"Oh, I have it! I have it!" added Annie, springing forward and picking something up. "'Tis here—on my honour a glove!"

"A lady's—it fell from his breast," said Lilian in a breathless voice.

"Of beautiful point lace—one of yours, gossip Lilian? O brave!—ha! ha!"

"Mine—mine, said you?" Lilian's voice faltered; she grew pale and red alternately, while adding, with an air of confusion, "You are jesting as usual, you daft lassie. Oh, surely 'tis a mistake!"

"Judge for yourself, love. I saw you mark it: here are your initials worked in beads of blue and silver."

"It is but too true—I lost it some weeks ago," faltered Lilian, whose timid blue eyes stole one furtive glance at the handsome culprit under their long brown lashes, and were instantly cast down in the utmost confusion. She was excited almost to tears.

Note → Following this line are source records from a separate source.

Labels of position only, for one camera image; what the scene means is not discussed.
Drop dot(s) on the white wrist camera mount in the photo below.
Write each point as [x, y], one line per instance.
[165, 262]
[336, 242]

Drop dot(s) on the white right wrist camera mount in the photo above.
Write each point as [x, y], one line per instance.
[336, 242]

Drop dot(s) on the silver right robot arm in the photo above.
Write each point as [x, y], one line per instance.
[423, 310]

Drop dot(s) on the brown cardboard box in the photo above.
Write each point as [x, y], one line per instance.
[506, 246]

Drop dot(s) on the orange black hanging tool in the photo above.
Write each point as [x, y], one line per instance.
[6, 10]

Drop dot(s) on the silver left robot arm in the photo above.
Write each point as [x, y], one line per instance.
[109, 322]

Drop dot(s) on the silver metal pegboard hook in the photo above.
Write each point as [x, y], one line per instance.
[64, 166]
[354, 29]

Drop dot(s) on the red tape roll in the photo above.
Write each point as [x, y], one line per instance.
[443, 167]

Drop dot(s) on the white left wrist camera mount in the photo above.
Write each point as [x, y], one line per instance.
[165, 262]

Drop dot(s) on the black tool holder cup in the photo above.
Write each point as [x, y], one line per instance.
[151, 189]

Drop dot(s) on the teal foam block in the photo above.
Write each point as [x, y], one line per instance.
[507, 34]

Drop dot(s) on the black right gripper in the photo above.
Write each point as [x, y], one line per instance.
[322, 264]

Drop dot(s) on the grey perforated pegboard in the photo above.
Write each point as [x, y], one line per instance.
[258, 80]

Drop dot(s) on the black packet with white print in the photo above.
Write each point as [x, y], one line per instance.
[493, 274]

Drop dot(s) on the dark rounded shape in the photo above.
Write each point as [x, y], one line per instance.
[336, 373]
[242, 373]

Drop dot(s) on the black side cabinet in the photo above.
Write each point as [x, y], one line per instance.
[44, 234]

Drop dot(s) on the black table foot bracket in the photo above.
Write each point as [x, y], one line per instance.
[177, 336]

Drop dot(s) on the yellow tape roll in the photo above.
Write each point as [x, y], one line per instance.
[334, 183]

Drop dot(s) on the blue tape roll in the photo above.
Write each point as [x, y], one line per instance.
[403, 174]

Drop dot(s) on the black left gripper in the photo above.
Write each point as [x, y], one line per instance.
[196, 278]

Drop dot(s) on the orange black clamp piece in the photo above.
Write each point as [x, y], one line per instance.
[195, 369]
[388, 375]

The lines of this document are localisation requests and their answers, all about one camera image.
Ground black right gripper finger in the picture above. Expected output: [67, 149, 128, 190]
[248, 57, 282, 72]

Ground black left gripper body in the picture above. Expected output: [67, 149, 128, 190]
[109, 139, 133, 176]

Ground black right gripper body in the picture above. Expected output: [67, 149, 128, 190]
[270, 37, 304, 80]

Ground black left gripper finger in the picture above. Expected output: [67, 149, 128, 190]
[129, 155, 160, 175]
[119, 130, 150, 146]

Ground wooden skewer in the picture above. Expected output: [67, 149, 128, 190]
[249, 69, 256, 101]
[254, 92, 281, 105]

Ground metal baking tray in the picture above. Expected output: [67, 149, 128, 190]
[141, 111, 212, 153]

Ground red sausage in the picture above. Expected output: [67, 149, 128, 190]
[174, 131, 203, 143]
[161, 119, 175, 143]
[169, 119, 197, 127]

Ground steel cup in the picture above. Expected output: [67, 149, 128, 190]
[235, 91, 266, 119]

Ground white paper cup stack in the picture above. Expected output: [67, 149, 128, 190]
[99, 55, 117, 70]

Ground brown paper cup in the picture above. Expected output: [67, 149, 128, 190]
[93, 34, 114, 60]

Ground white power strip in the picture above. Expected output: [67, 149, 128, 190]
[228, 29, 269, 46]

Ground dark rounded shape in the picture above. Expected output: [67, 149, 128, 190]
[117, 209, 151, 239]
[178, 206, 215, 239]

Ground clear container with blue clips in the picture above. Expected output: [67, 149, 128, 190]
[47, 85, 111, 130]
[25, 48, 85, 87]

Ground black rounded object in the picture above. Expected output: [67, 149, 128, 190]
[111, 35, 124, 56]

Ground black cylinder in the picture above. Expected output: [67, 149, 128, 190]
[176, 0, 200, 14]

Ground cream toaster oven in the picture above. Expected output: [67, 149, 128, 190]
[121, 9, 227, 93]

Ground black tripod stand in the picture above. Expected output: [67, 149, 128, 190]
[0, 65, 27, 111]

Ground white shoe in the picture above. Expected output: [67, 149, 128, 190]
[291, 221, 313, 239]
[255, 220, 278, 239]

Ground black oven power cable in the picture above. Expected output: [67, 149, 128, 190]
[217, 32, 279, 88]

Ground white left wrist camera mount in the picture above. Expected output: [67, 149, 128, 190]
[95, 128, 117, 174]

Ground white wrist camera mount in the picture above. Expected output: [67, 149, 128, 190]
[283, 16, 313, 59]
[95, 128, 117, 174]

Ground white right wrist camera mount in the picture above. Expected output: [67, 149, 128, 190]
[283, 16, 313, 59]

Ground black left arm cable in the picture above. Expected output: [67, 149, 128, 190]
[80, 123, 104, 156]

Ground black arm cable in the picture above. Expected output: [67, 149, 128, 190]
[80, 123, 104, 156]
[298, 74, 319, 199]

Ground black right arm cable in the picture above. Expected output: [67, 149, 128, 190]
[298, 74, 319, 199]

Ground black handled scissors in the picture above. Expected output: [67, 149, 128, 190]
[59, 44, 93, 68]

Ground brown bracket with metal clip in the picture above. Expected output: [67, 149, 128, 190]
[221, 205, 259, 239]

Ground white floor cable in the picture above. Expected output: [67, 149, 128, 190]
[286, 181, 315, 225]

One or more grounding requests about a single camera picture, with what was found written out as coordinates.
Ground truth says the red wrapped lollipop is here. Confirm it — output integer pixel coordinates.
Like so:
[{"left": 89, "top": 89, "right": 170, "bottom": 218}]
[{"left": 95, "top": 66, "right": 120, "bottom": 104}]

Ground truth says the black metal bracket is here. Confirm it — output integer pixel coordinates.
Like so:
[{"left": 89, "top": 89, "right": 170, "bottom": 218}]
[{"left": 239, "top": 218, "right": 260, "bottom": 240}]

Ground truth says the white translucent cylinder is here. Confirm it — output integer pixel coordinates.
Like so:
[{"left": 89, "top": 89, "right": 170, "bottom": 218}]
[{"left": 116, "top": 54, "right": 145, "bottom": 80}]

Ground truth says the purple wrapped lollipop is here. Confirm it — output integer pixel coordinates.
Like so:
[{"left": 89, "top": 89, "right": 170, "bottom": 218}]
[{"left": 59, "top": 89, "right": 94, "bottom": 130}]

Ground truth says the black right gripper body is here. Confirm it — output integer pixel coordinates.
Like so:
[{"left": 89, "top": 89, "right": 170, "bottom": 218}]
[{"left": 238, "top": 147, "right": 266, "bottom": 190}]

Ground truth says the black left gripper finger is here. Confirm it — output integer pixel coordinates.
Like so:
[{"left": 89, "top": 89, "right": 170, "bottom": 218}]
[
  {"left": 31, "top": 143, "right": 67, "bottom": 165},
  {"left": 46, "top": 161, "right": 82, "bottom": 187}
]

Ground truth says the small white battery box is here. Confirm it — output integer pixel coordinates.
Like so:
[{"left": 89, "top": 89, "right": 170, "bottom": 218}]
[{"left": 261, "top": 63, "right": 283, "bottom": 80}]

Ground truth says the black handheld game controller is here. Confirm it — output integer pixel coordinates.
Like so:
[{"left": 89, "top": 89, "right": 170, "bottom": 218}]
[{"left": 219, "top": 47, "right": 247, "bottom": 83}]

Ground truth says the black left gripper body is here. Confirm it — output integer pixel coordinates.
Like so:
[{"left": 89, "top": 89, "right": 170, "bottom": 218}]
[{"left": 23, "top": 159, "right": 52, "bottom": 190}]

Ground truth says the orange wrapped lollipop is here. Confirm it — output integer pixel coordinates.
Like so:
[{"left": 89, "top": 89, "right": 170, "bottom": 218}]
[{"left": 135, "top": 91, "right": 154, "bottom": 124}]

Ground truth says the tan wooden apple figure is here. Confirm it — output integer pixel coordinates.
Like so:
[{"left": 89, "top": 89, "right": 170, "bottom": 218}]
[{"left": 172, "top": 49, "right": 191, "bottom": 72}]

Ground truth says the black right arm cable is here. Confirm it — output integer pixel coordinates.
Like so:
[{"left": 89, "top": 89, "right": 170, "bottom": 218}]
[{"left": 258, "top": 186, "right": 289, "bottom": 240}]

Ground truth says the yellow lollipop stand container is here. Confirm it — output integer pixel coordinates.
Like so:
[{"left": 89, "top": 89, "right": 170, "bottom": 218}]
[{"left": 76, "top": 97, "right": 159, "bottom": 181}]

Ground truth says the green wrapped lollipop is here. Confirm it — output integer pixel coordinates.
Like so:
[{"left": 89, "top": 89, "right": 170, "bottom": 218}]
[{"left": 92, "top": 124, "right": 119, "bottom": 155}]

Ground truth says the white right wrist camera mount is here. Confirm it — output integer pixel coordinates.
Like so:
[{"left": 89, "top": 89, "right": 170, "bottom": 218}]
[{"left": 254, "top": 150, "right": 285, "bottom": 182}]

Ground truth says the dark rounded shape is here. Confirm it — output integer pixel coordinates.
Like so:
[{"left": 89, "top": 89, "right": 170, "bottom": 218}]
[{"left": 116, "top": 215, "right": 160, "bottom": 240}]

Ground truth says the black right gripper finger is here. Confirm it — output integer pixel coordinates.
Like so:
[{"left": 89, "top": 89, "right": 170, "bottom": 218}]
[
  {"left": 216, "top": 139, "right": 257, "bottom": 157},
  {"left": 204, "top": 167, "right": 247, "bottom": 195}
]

"Forsooth, there is something immensely curious in all this, Mr. Fenton," continued the waggish Annie, twirling the little glove aloft on the point of her riding-switch. "We must have you arraigned before the High Court of Love, and compelled to confess, under terror of his bow-string, to a jury of fair ladies, when and wherefore you obtained this glove."

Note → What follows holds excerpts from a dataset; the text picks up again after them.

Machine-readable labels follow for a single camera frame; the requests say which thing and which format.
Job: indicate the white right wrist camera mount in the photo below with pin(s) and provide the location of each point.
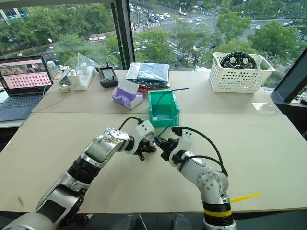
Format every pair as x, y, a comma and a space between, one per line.
186, 140

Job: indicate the purple tissue pack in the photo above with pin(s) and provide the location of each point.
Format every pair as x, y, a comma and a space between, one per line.
127, 97

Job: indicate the black monitor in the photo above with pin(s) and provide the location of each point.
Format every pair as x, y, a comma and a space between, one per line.
292, 81

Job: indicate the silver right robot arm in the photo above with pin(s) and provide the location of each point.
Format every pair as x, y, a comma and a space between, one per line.
211, 182

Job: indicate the white power strip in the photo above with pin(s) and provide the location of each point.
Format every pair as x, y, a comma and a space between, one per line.
84, 80

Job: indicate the black round disc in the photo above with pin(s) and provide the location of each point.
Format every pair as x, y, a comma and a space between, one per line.
230, 61

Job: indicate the white perforated plastic basket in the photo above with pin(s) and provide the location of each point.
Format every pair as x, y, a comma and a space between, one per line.
235, 81

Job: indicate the red flat item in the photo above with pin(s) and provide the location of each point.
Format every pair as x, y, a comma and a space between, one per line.
144, 89

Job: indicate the white plastic bottle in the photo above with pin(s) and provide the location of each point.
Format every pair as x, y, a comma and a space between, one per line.
51, 68

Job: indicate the clear plastic bag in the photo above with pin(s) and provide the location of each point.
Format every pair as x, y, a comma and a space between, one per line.
87, 60

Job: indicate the white plastic bag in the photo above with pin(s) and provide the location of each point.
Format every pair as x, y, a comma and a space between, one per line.
201, 69

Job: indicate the small white case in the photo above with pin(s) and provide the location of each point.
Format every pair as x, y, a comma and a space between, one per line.
65, 89

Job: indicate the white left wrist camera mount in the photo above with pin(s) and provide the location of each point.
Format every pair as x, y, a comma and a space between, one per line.
144, 129

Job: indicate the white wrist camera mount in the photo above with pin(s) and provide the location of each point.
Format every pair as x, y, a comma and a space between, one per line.
144, 129
186, 140

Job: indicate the dark window frame post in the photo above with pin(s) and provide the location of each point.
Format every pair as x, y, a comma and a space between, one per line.
124, 36

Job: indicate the dark laptop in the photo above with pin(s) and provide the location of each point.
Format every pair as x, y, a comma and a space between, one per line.
21, 100

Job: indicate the yellow tape strip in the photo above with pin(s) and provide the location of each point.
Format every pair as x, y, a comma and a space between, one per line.
247, 197

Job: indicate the clear tape patch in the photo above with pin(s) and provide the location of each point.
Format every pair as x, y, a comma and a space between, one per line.
262, 106

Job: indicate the stack of silver blue bags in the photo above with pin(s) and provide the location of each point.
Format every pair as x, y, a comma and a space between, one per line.
148, 72

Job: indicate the green plastic bin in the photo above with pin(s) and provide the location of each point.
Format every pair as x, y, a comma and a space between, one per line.
168, 106

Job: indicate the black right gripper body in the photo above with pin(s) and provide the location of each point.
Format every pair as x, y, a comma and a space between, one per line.
170, 146

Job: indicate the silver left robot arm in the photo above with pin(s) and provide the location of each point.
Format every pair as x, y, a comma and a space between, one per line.
103, 146

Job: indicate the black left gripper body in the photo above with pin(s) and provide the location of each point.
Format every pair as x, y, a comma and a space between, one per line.
143, 149

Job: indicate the black remote controller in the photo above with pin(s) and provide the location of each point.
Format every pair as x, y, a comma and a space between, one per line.
108, 74

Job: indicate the smartphone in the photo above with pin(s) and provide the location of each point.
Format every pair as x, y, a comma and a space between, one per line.
65, 78

"Now, Mr. Fenton, do;" urged Lilian, entering somewhat into the gay spirit of her friend, though her happy little heart vibrated with confusion and joy as tumultuously as a moment ago it had beat with jealousy and fear. "Tell us when you got it, and all about it."

"The night Ichabod Bummel was arrested," replied Walter, who still coloured deeply at this unexpected discovery, for he was yet but young in the art of love.

"Aha, and Lilian gave it! My pretty little prude, and is it thus with thee?"